## Exercise goal
Starting with the line that contains "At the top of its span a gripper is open" and stopping after the line that contains "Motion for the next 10", return each line below exactly as written, with no others.

Records excerpted from a collection:
========================================

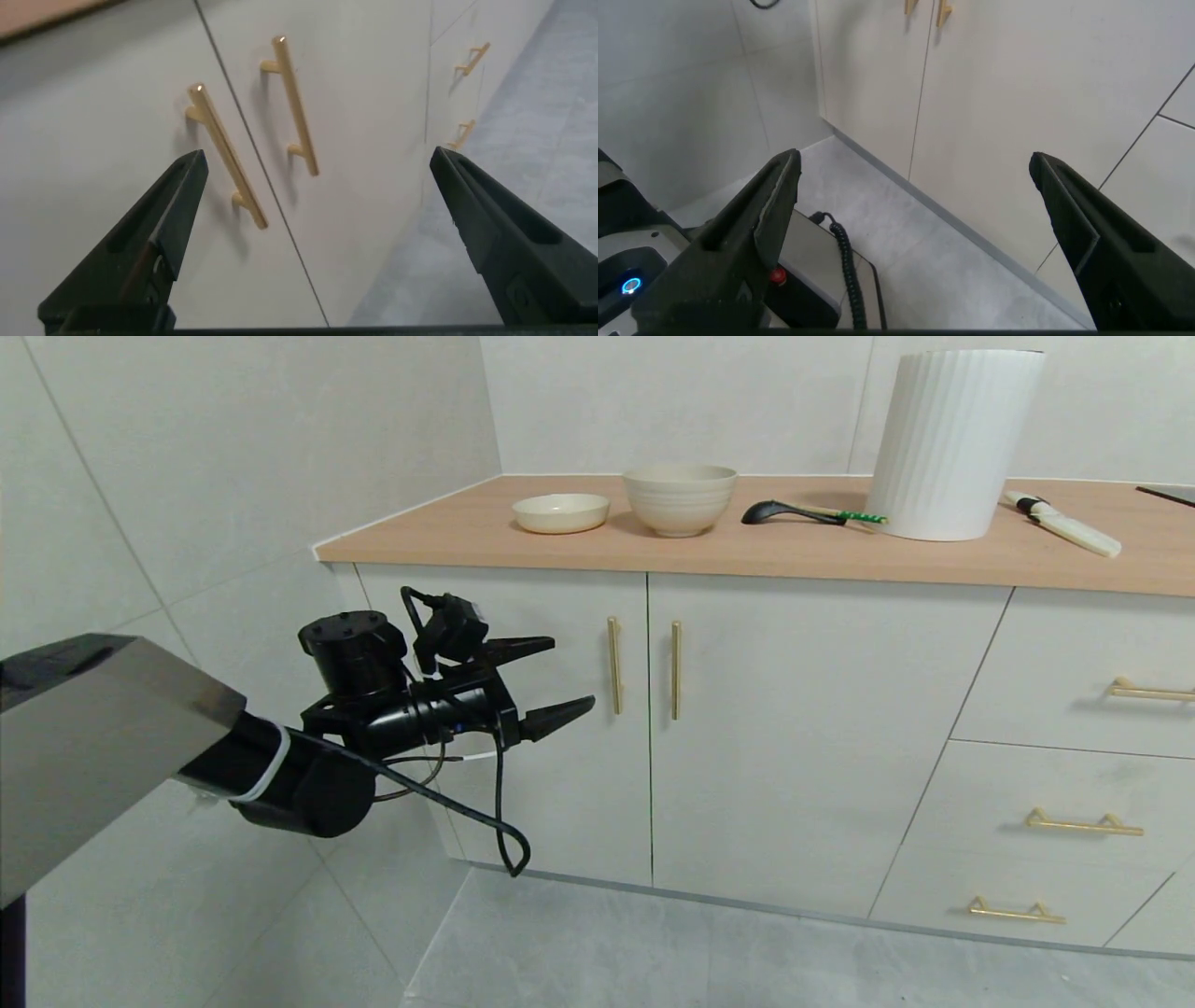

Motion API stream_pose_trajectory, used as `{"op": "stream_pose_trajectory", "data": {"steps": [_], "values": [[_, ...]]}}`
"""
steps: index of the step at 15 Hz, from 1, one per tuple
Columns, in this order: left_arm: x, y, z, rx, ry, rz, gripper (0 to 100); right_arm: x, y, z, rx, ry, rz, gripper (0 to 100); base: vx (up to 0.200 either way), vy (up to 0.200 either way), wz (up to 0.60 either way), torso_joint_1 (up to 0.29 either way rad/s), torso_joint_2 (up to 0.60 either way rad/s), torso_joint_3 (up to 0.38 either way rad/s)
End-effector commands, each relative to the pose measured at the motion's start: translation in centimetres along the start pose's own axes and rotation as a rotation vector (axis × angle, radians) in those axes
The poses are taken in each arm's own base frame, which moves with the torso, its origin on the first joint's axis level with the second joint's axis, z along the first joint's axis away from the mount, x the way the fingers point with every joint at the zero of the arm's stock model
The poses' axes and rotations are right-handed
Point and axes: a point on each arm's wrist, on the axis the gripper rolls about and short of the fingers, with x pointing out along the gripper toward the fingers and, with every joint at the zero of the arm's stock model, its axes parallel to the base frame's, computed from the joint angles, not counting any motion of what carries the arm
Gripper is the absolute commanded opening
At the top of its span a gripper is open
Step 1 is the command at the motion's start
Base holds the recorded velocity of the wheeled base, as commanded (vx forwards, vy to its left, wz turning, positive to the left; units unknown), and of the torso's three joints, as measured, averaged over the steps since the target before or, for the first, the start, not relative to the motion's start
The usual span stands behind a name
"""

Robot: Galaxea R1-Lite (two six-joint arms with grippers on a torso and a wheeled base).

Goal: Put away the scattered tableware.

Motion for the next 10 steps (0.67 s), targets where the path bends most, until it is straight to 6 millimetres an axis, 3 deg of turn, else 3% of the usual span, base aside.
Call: {"op": "stream_pose_trajectory", "data": {"steps": [1,10], "values": [[1.0,0.6,-2.0,-0.016,0.009,-0.007,100,0.0,0.0,0.0,0.001,0.002,0.001,100,0.0,0.0,0.0,0.0,0.0,0.0],[5.1,3.7,-5.9,0.021,-0.046,-0.007,100,0.0,0.0,0.0,0.001,0.002,0.0,100,0.0,0.0,0.0,0.0,0.0,0.0]]}}
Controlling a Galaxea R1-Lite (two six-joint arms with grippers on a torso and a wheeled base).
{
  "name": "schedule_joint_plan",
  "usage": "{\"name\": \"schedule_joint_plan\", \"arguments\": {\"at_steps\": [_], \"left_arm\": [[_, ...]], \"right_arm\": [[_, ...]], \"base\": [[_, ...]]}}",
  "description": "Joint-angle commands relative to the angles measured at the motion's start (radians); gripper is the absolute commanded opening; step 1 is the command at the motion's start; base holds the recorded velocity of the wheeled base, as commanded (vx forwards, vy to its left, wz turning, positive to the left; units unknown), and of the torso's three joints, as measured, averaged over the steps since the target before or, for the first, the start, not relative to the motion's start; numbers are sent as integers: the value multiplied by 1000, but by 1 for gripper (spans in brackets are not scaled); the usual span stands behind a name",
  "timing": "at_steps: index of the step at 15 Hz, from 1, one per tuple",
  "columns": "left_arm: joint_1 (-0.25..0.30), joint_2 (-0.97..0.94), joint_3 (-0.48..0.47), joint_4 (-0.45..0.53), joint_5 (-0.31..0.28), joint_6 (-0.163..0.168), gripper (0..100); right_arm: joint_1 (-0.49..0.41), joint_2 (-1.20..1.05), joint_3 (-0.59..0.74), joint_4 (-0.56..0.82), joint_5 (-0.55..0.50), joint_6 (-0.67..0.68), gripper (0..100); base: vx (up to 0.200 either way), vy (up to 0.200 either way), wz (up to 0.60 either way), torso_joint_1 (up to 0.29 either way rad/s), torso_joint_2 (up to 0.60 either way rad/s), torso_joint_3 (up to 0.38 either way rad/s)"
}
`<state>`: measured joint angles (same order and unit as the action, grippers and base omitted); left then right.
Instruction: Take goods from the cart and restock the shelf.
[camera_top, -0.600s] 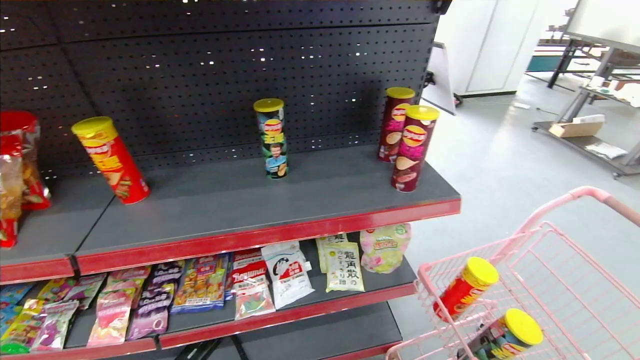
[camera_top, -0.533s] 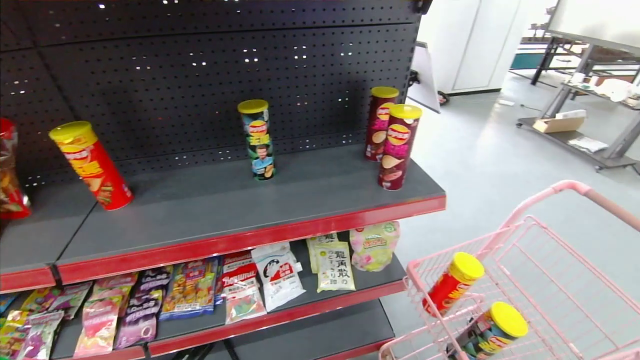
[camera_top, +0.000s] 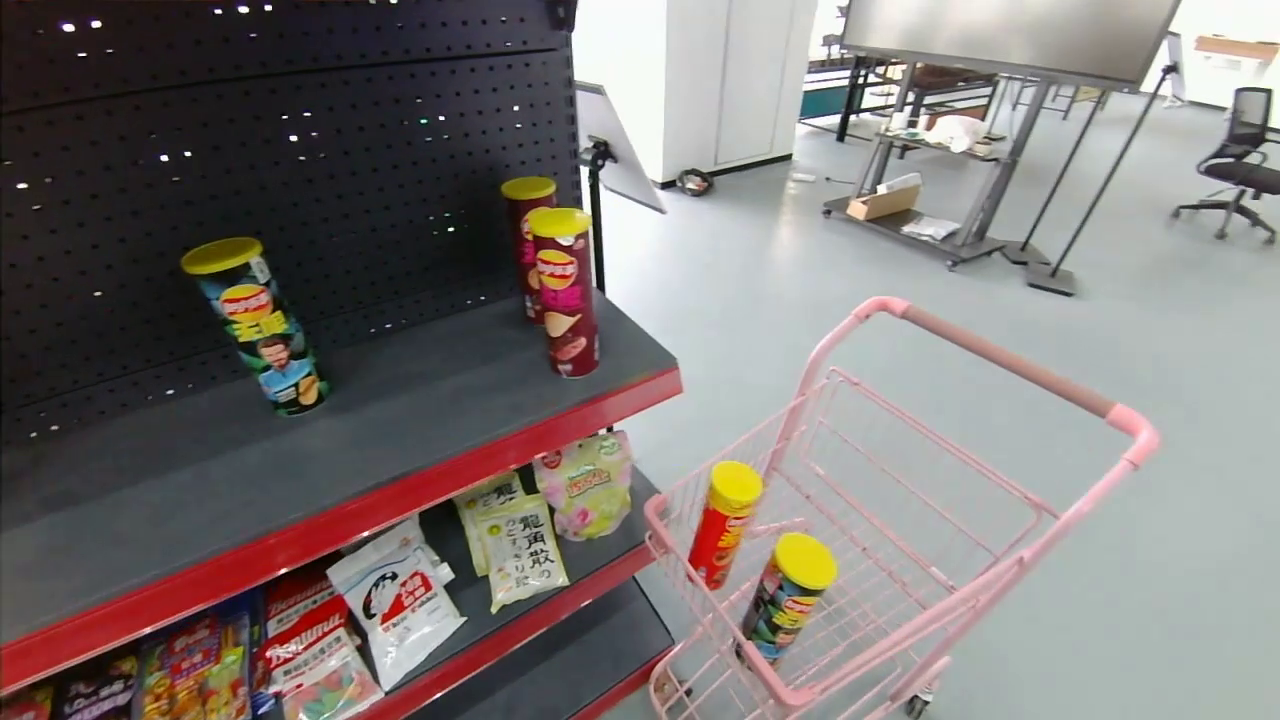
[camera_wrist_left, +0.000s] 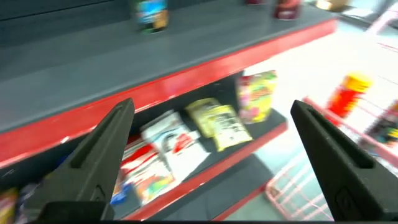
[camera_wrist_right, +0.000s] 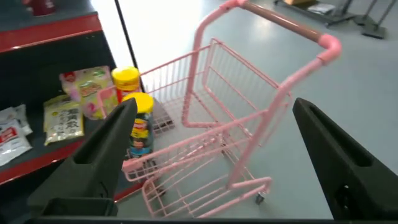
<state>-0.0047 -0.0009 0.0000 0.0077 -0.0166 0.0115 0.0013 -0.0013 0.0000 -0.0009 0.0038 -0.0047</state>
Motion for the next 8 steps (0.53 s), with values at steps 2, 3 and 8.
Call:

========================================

## Exercise solution
At the top of its span a gripper is open
Step 1 is the command at the motion's start
Base holds the recorded velocity of the wheeled base, as commanded (vx forwards, vy to its left, wz turning, positive to the left; units unknown), and of the torso's three joints, as measured, averaged over the steps since the target before or, for the first, the start, not relative to the motion's start
The usual span stands behind a name
"""

Robot: Galaxea R1-Lite (two six-joint arms with grippers on a torso and a wheeled base).

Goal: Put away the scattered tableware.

Motion for the next 10 steps (0.67 s), targets where the path bends most, until it is straight to 6 millimetres an axis, 3 deg of turn, else 3% of the usual span, base aside.

This output is now finished.